At odds with this scepticism is the collaborative renaissance of the printmaker’s craft itself, which this show wholeheartedly celebrates, and which stands in homemade counterpoint to the implications of mass production. Lichtenstein painstakingly reproduced the Ben-Day dots that made up his comic book material using a stencil and a toothbrush, before employing screenprint techniques to give him the commercial feel he wanted. Warhol’s silk screens may give the appearance of impersonality, but they depended on a great deal of hands-on, labour-intensive craft to create their effects. In a series of short films that punctuate these gallery rooms, the viewer is invited to dwell on the ingenuities of lithography and various pioneering experiments in tinting and engraving that gave the excitement to this art. For a while the studios of Greenwich Village and Los Angeles took on the look of cottage workshops and the feel of medieval guilds. Robert Rauschenberg at first questioned the practice of lithography, wondering whether late 20th-century artists should really be “writing on rocks”. He subsequently displays the zeal of the convert in his extraordinary Stoned Moon series, which bears witness to his first-hand view of the Apollo launch – he was invited as an official artist by Nasa – and takes printmaking beyond new frontiers.
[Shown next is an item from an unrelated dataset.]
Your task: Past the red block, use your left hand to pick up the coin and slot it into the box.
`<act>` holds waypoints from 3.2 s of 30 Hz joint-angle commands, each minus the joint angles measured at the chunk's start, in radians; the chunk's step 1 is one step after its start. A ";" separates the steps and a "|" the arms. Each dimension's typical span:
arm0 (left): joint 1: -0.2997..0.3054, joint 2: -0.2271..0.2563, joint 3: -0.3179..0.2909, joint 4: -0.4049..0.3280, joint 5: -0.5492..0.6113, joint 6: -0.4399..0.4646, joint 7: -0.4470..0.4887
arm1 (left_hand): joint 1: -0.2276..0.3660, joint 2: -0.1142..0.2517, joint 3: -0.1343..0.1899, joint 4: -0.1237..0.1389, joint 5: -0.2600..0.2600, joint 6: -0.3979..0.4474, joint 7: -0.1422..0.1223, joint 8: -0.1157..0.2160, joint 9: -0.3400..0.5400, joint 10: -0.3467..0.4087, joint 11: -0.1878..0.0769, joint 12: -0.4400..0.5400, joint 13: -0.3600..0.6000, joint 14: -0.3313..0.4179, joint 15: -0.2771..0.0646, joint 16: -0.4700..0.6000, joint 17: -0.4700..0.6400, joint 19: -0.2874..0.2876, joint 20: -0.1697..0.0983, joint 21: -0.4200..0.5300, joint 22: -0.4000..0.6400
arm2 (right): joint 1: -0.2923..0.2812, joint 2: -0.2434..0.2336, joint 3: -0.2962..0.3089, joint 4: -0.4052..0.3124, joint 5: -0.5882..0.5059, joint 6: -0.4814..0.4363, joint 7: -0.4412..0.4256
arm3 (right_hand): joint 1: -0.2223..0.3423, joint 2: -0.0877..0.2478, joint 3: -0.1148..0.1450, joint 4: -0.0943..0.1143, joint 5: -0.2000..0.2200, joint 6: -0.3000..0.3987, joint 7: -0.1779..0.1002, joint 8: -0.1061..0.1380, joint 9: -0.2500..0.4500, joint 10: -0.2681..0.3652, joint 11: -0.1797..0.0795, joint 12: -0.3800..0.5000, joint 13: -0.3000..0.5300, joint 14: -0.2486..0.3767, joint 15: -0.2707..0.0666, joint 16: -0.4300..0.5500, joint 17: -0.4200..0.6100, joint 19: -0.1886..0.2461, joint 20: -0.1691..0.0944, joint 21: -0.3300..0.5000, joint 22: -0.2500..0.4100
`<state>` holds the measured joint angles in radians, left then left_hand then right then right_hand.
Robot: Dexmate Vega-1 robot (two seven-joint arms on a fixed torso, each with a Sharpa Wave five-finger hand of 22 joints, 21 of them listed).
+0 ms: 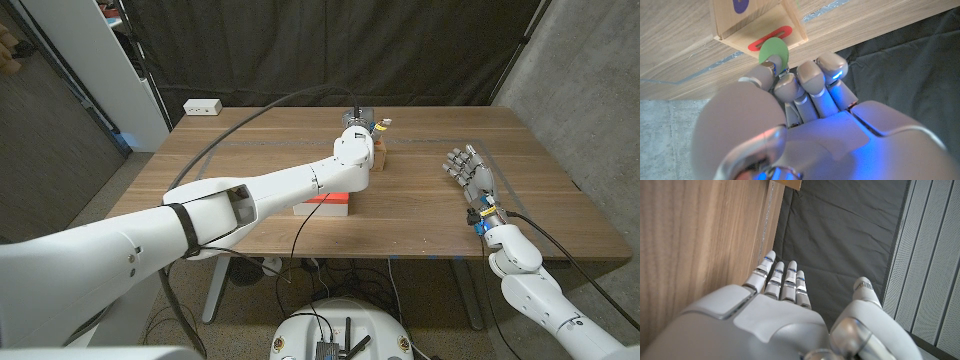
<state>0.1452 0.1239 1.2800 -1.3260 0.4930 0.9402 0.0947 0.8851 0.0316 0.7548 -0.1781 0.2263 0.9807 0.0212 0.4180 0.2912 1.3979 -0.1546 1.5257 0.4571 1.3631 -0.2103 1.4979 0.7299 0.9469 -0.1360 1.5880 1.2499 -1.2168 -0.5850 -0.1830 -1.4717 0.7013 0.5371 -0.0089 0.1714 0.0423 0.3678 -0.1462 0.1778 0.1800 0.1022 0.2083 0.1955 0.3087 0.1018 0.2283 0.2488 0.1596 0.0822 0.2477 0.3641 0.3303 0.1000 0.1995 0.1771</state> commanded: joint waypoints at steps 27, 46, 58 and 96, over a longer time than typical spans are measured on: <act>0.005 -0.038 -0.005 0.098 -0.040 -0.057 0.025 | -0.001 0.013 0.008 -0.002 0.005 0.100 0.023 0.001 0.076 -0.001 -0.008 0.000 0.000 0.002 0.001 0.005 -0.002 0.009 -0.072 -0.001 0.000 | -0.006 0.005 0.001 0.007 0.007 -0.003 0.000 | 0.007 -0.001 -0.005 0.000 0.002 0.011 -0.003 -0.002 0.000 0.010 -0.002 -0.001 0.002 0.010 -0.001 -0.002 0.005 0.003 0.007 0.002 0.001; 0.003 -0.038 -0.004 0.125 -0.060 -0.091 0.006 | -0.026 -0.008 -0.001 0.003 0.007 0.116 -0.004 -0.010 0.052 0.005 -0.021 0.002 -0.001 0.004 0.000 0.004 -0.009 0.010 -0.072 -0.004 -0.002 | -0.005 0.009 -0.004 0.006 0.000 0.001 -0.003 | 0.008 0.000 -0.006 0.000 0.002 0.011 -0.004 -0.002 0.000 0.011 -0.002 -0.001 0.003 0.011 0.001 -0.002 0.005 0.004 0.007 0.002 0.001; -0.015 -0.008 0.013 0.088 -0.056 -0.070 -0.059 | -0.103 -0.048 -0.026 0.013 0.007 0.051 0.004 -0.057 0.030 0.015 -0.042 0.007 -0.011 0.008 0.000 0.005 -0.029 0.025 -0.072 -0.010 -0.004 | -0.004 0.010 -0.007 -0.004 -0.003 -0.005 -0.011 | 0.008 0.000 -0.006 0.000 0.002 0.011 -0.004 -0.002 0.000 0.012 0.001 -0.001 0.003 0.011 -0.001 -0.003 0.005 0.004 0.007 0.002 0.001; -0.006 0.074 -0.010 -0.060 -0.016 -0.043 -0.066 | -0.251 -0.094 -0.007 0.014 -0.006 -0.054 0.008 -0.175 -0.063 0.016 -0.055 0.008 -0.022 0.010 0.000 0.022 -0.054 0.045 -0.073 -0.022 -0.007 | 0.006 0.011 -0.018 -0.008 -0.013 -0.014 -0.017 | 0.011 0.004 -0.006 -0.001 0.004 0.013 -0.004 -0.002 0.000 0.014 -0.003 -0.001 0.005 0.018 0.005 0.000 0.006 0.007 0.010 0.003 0.001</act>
<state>0.1295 0.1543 1.2899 -1.3036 0.4549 0.8808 0.0171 0.6437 -0.0644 0.7399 -0.1630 0.2251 0.9135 0.0281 0.2359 0.2246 1.4074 -0.2055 1.5322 0.4319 1.3720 -0.2090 1.5132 0.6758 0.9817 -0.1482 1.5681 1.2404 -1.2121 -0.5723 -0.1984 -1.4767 0.6941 0.5278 -0.0216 0.1714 0.0423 0.3678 -0.1462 0.1778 0.1853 0.0968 0.2083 0.1956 0.3123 0.0982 0.2283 0.2484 0.1649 0.0875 0.2477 0.3673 0.3358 0.1054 0.1995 0.1771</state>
All the optimism dramatised in those images – in Sky Garden, here a collage of dirt-red rocket plans explode into ethereal blue at the top of the two metre print – gives way to something darker and more monochrome in the decades that follow. Unifying dreams fracture into the ghosts of slave-era nightmares, notably in the exacting prints of Kara Walker, who subverts the cut-out silhouettes of picture books with historic barbarities; and in the text-based work of Glenn Ligon, whose stencilled confessional I feel most colored when I am thrown against a sharp white background fades inexorably into blackness as it journeys down the page.
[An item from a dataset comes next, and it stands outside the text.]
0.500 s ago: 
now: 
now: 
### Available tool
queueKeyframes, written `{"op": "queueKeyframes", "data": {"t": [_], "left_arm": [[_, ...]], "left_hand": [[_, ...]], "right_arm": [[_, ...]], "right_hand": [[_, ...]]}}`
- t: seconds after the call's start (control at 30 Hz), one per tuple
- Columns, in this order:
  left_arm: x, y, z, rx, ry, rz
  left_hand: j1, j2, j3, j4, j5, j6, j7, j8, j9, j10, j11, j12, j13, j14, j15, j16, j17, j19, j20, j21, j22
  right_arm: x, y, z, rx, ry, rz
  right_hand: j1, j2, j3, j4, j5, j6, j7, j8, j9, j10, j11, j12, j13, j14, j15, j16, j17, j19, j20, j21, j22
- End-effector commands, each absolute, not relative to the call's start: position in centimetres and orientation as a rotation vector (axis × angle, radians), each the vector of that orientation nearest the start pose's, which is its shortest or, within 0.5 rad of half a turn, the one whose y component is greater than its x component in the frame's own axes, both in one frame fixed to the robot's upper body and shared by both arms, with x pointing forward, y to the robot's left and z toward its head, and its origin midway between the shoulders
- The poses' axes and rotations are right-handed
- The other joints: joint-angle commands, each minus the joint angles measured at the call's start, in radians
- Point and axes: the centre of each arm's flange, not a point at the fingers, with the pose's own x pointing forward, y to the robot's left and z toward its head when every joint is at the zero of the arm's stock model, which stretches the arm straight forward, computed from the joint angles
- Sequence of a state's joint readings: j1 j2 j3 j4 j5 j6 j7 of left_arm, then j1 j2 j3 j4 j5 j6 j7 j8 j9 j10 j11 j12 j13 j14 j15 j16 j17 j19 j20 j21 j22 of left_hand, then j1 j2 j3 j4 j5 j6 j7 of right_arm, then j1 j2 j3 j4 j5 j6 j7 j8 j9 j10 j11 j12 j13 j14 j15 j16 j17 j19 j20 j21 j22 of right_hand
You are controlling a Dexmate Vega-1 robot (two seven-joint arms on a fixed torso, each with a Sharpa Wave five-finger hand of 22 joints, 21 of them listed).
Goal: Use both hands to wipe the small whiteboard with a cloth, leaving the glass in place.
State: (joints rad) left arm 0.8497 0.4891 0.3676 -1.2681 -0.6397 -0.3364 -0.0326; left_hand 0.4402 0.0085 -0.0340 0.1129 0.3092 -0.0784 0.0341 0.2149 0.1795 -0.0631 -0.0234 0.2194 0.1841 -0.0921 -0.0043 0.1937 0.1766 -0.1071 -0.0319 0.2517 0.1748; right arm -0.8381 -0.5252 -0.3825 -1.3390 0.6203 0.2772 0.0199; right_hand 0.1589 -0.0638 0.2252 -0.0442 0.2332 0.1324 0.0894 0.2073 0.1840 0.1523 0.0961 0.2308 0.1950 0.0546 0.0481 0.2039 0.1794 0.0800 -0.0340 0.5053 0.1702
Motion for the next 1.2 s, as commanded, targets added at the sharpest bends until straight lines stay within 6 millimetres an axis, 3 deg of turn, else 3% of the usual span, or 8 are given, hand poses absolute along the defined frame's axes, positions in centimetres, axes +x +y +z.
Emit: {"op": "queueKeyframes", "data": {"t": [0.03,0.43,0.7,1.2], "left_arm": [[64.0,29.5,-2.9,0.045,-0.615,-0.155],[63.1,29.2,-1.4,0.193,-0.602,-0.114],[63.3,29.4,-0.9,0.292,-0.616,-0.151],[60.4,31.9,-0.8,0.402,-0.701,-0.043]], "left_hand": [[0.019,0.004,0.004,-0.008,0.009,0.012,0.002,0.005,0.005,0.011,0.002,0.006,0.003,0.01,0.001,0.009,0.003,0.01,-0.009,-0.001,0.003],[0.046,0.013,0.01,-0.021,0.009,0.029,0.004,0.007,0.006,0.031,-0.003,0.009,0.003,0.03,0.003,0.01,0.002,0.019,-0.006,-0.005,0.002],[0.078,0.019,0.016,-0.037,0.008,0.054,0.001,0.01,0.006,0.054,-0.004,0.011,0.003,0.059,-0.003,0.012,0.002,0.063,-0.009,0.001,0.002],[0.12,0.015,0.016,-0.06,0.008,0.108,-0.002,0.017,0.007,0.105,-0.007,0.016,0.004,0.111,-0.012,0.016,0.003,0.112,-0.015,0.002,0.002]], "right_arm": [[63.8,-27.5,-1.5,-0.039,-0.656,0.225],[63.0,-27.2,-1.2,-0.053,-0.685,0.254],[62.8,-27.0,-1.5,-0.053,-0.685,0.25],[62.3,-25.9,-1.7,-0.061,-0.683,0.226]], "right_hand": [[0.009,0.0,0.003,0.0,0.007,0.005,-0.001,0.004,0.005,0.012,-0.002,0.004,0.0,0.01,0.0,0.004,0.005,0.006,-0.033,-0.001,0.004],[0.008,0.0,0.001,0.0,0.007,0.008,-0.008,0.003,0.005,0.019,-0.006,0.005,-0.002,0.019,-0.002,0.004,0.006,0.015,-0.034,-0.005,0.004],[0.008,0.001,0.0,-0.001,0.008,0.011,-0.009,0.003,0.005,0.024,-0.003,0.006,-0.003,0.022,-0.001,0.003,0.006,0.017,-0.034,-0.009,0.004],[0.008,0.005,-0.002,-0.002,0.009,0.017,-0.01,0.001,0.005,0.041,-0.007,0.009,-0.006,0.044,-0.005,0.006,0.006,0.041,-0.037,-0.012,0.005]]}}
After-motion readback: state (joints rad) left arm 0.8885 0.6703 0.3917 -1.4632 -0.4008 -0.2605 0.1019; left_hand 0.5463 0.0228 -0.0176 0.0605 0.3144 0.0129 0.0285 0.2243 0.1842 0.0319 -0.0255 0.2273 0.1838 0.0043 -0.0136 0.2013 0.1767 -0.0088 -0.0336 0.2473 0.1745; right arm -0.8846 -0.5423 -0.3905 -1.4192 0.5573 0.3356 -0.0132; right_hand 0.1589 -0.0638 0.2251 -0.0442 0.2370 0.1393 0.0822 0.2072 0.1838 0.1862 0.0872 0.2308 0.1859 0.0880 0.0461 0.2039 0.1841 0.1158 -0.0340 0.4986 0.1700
Technique feeds sentiment in unexpected ways. From a distance, Jasper Johns’s American flags may look “star spangled” but up close their 30 layers of fragmentary screen-printed colour make them look world-weary and fractured. Bruce Nauman’s back-to-front plans for neons take a few moments of deciphering before delivering scrawled prophecy: “Pay attention motherfuckers”, the opening one reads. Ed Ruscha has long taken that particular imperative to heart, lately concentrating on reproducing rusted road signs of the sub-prime present: Cash for Tools and Dead End. His iconic Standard gas station, with its primary-coloured 1963 confidence, has by 2014, printed white on white, become barely a shadow of its former self and melted into air.